EXERCISE: When the line with "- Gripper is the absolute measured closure" appears below, start repeating lines exactly, and keep going through the line with "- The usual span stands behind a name"; add nothing outside that span.

*** Opening COLLECTED DATA ***

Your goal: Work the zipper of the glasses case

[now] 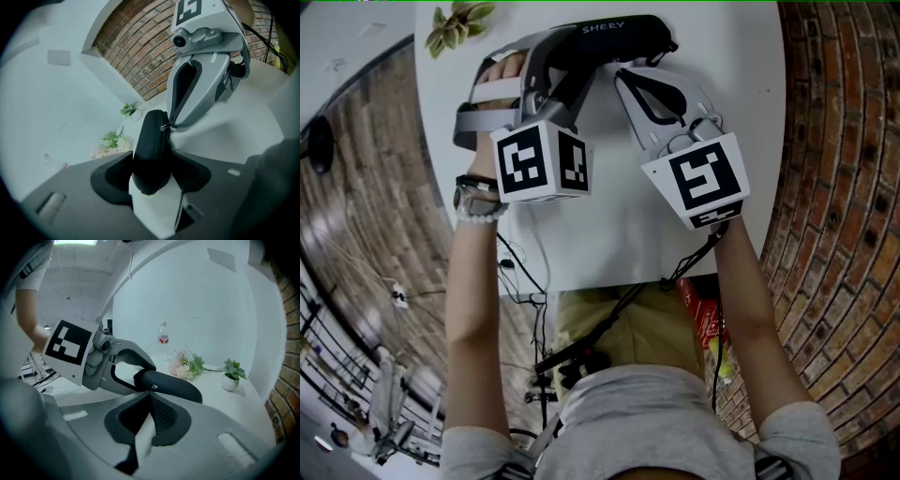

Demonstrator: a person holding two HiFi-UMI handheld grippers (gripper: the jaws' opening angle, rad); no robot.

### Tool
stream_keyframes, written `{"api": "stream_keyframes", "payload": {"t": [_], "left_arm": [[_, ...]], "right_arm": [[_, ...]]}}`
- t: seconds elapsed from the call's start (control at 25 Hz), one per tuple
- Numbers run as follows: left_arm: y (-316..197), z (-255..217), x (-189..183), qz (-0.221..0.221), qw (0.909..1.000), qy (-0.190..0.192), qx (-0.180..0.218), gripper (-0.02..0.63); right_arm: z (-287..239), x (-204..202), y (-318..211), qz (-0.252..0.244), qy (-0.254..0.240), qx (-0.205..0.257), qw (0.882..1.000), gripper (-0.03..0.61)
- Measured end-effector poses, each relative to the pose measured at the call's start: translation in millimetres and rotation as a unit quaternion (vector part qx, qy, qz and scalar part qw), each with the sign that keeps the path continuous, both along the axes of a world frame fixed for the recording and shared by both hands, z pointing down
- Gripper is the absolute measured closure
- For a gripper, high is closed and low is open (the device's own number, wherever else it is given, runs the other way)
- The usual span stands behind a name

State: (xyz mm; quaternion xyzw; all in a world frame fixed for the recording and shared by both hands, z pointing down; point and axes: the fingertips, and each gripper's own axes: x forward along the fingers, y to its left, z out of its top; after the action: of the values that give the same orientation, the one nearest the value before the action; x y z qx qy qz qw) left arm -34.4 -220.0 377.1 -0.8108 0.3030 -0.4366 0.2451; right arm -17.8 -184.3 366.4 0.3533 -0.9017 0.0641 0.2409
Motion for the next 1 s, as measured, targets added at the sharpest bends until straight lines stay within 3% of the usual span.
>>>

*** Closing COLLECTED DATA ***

PROBLEM SOLUTION:
- Gripper is the absolute measured closure
- For a gripper, high is closed and low is open (the device's own number, wherever else it is given, runs the other way)
- The usual span stands behind a name

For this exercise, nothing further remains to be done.